RE: [PATCH] PCI: hv: Allocate MMIO from above 4GB for the config window
From: Michael Kelley
Date: Sun Apr 05 2026 - 19:11:45 EST
From: Dexuan Cui <DECUI@xxxxxxxxxxxxx> Sent: Thursday, April 2, 2026 10:10 AM
>
> > From: Michael Kelley <mhklinux@xxxxxxxxxxx>
> > Sent: Wednesday, January 21, 2026 11:11 PM
> > ...
> > From: Dexuan Cui <decui@xxxxxxxxxxxxx> Sent: Wednesday, January 21,
> > 2026 6:04 PM
> > >
> > > There has been a longstanding MMIO conflict between the pci_hyperv
> > > driver's config_window (see hv_allocate_config_window()) and the
> > > hyperv_drm (or hyperv_fb) driver (see hyperv_setup_vram()): typically
> > > both get MMIO from the low MMIO range below 4GB; this is not an issue
> > > in the normal kernel since the VMBus driver reserves the framebuffer
> > > MMIO in vmbus_reserve_fb(), so the drm driver's hyperv_setup_vram()
> > > can always get the reserved framebuffer MMIO; however, a Gen2 VM's
> > > kdump kernel fails to reserve the framebuffer MMIO in vmbus_reserve_fb()
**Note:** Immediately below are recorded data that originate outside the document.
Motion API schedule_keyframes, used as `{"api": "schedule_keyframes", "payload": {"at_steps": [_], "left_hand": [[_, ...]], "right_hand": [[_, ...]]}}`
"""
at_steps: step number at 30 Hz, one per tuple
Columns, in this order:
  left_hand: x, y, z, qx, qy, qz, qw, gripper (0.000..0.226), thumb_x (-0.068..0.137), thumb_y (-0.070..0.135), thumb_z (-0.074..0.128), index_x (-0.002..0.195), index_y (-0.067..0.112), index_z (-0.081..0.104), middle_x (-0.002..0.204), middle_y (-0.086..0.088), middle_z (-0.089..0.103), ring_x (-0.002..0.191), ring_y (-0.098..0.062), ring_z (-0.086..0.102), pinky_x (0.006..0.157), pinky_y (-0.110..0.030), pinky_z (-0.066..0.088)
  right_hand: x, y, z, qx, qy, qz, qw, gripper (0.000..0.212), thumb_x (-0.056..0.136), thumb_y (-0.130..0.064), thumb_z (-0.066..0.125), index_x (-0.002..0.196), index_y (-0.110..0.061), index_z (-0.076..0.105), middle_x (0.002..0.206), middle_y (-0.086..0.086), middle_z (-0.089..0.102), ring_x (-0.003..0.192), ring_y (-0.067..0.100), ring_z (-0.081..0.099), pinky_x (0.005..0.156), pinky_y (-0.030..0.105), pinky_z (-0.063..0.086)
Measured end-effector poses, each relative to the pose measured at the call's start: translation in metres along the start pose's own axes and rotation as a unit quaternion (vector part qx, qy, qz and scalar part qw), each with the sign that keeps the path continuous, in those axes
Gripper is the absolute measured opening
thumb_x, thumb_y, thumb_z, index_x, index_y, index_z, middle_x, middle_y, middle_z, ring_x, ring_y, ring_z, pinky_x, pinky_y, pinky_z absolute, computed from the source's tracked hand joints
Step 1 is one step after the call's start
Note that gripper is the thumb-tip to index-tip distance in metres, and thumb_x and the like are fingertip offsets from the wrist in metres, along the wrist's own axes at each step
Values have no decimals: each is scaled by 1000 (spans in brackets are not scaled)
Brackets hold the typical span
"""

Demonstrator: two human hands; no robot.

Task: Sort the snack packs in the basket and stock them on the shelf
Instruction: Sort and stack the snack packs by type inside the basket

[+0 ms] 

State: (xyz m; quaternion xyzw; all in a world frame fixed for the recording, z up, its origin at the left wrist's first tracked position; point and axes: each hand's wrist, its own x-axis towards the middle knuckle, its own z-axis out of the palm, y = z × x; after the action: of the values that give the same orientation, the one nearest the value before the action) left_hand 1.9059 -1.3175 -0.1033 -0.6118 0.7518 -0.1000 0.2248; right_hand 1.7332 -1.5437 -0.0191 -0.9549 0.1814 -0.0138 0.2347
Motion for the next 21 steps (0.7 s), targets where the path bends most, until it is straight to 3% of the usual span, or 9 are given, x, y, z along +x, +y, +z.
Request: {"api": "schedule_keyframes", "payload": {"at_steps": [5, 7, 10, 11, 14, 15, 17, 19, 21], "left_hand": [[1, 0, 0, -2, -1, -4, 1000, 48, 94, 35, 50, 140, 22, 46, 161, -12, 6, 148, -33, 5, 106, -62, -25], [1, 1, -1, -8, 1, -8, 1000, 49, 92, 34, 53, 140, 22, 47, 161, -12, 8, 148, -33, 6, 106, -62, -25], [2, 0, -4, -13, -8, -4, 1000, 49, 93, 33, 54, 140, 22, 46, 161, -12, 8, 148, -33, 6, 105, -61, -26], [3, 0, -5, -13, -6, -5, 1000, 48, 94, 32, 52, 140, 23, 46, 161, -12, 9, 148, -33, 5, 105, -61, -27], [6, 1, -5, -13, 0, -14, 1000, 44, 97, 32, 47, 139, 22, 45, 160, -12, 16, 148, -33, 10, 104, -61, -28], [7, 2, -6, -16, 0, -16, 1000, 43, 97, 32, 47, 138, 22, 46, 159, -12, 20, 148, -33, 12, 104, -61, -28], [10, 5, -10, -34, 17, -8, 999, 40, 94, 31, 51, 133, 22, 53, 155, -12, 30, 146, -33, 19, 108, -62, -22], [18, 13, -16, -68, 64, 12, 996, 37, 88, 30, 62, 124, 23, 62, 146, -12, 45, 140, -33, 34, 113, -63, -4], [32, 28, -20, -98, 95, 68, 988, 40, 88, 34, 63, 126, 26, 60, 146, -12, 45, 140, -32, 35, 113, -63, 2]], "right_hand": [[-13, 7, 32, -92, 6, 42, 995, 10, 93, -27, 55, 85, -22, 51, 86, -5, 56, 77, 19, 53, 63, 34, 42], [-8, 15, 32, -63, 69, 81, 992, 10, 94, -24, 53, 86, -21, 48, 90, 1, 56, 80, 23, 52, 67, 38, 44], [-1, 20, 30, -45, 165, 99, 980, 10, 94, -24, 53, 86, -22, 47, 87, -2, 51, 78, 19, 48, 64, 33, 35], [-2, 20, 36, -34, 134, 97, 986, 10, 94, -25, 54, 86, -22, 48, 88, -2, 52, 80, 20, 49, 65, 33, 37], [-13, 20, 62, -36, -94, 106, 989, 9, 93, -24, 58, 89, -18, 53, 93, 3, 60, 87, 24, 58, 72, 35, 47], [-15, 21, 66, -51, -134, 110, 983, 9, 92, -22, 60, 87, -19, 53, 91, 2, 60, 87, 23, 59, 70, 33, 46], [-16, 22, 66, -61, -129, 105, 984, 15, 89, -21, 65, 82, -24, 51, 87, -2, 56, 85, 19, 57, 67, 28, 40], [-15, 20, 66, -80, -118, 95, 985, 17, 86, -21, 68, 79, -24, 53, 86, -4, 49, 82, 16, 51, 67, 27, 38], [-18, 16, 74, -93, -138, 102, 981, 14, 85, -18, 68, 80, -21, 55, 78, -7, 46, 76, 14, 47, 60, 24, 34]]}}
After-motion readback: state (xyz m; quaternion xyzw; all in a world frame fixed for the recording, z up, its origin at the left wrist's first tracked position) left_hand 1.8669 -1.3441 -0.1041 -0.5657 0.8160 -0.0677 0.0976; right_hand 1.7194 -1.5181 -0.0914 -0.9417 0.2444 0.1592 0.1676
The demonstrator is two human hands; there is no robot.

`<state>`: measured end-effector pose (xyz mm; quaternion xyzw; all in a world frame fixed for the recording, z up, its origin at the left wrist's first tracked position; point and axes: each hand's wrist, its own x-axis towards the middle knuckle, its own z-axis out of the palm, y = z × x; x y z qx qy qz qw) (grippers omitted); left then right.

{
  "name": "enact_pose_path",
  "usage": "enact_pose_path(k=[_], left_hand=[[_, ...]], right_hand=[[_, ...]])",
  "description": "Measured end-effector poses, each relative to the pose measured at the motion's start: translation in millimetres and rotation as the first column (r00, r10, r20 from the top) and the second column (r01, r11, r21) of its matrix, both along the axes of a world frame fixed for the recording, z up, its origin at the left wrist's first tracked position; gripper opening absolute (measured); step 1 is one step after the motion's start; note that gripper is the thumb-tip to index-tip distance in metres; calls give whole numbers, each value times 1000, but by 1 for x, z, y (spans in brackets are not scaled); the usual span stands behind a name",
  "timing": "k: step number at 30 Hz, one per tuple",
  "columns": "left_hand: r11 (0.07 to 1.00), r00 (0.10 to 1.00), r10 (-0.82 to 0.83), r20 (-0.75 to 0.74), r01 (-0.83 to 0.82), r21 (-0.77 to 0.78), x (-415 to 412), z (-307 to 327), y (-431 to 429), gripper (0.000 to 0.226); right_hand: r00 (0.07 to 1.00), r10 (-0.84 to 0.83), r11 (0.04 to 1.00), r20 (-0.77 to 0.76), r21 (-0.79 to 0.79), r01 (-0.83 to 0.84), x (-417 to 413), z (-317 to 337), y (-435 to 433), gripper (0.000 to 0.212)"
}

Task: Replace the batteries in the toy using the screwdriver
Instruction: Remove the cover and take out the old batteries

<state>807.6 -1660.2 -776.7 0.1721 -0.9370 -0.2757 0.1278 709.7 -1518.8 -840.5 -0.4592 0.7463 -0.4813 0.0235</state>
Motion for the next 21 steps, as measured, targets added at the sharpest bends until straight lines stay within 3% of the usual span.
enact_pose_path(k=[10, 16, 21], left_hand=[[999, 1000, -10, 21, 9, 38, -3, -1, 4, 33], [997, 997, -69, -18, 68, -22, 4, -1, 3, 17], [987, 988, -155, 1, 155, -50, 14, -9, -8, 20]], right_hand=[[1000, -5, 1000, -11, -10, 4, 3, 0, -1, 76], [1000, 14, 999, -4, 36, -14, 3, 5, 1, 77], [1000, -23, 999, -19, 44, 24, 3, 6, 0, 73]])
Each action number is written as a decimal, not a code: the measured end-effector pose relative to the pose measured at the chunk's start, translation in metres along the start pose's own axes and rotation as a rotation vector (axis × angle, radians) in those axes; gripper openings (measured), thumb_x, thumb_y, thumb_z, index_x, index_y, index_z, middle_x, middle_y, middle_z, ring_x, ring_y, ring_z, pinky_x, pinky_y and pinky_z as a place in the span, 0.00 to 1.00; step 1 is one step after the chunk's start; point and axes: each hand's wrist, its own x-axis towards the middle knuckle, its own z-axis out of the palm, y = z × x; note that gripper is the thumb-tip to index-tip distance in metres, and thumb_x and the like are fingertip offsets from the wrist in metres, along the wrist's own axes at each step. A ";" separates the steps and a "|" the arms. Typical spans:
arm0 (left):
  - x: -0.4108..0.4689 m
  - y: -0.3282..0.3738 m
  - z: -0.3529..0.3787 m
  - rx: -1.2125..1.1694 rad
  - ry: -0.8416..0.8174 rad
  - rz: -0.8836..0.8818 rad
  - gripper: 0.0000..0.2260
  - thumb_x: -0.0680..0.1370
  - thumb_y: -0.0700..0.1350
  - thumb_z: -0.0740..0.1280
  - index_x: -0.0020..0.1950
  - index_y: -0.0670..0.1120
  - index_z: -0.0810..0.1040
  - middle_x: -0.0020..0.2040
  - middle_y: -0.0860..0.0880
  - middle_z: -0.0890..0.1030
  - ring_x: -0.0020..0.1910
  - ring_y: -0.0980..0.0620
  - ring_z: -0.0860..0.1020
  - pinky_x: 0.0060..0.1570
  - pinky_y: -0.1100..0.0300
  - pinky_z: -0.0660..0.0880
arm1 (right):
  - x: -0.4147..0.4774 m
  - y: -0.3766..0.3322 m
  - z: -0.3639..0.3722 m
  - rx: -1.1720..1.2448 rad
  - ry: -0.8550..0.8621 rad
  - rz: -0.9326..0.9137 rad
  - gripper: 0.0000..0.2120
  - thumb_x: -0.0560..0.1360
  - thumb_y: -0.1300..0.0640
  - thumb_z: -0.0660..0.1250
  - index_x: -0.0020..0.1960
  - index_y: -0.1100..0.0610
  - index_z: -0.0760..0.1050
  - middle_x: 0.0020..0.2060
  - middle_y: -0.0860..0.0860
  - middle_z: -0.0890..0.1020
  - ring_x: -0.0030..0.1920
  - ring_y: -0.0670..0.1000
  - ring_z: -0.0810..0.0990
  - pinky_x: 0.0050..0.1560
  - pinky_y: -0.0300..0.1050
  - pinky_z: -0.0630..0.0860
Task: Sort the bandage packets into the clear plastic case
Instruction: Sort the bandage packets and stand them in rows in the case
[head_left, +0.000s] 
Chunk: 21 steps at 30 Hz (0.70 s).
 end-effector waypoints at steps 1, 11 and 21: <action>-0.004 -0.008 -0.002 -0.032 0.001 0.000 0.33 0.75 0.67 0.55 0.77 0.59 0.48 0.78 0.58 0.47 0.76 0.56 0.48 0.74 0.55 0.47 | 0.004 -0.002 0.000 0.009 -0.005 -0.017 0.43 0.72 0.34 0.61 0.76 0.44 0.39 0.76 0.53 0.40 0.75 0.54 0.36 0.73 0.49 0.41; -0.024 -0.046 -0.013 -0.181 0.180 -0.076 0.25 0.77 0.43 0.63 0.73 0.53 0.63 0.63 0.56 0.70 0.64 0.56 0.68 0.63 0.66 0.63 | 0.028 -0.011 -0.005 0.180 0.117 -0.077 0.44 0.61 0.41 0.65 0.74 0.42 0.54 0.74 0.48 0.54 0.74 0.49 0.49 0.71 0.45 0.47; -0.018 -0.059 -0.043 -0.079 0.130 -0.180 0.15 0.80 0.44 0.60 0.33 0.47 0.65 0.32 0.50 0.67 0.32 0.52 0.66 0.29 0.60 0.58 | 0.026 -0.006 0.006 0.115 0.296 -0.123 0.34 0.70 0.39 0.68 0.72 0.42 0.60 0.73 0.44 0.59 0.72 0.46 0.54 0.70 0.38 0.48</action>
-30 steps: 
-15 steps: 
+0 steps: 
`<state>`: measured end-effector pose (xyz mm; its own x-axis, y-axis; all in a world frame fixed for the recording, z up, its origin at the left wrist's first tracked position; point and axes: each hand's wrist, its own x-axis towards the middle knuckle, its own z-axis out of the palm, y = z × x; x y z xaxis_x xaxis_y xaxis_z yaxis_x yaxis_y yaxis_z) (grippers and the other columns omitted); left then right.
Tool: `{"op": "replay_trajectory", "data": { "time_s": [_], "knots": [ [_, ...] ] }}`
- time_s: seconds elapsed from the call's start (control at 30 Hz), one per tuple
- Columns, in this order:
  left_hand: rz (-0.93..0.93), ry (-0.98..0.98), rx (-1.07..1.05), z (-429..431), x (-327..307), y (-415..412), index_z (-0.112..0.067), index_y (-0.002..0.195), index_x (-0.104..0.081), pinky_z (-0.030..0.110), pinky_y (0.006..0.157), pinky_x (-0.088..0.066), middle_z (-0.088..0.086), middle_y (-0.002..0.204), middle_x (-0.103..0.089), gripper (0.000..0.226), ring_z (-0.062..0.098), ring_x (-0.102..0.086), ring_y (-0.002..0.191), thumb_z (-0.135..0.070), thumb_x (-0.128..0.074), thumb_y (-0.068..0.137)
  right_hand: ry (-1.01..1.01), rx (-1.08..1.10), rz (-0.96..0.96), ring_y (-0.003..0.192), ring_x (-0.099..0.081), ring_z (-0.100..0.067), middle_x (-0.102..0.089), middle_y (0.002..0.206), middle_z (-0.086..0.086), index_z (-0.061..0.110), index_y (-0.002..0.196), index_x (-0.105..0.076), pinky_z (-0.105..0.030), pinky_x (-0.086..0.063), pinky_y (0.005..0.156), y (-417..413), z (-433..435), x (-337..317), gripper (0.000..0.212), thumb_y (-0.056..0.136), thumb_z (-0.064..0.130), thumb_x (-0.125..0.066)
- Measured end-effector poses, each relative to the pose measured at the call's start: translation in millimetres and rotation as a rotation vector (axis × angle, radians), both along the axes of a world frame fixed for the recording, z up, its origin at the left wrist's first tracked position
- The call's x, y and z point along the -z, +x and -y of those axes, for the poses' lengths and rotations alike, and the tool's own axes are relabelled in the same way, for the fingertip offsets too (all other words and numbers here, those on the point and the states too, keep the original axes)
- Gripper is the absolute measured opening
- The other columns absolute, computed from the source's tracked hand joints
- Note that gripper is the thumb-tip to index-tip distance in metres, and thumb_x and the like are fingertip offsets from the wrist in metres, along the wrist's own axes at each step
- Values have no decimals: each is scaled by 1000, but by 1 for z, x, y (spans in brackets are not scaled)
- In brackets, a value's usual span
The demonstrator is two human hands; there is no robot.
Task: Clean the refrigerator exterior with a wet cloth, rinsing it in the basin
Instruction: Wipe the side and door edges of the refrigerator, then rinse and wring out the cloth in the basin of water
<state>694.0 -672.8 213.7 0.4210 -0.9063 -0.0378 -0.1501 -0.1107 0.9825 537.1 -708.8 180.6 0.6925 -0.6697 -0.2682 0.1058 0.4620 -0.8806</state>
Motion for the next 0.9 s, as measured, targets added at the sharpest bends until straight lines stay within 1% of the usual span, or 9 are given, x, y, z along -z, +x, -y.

> > > because the screen_info.lfb_base is zero in the kdump kernel:
> > > the screen_info is not initialized at all in the kdump kernel, because the
> > > EFI stub code, which initializes screen_info, doesn't run in the case of kdump.
> >
> > I don't think this is correct. Yes, the EFI stub doesn't run, but screen_info
>
> Hi Michael, sorry for delaying the reply for so long! Now I think I should
> understand all the details.
>
> My earlier statement "the screen_info is not initialized at all in the kdump
> kernel" is not correct on x86, but I believe it's correct on ARM64. Please see
> my explanation below.
Sadly, I must agree. It's surprising, because it affects kexec scenarios that
don't include Hyper-V. On arm64 bare metal, if you kexec to a kernel configured
to run the efifb frame buffer driver, the driver won't load.
>
> > should be initialized in the kdump kernel by the code that loads the
> > kdump kernel into the reserved crash memory. See discussion in the commit
> > message for commit 304386373007.
> >
> > I wonder if commit a41e0ab394e4 broke the initialization of screen_info
> > in the kdump kernel. Or perhaps there is now a rev-lock between the kernel
> > with this commit and a new version of the user space kexec command.
>
> The commit
> a41e0ab394e4 ("sysfb: Replace screen_info with sysfb_primary_display")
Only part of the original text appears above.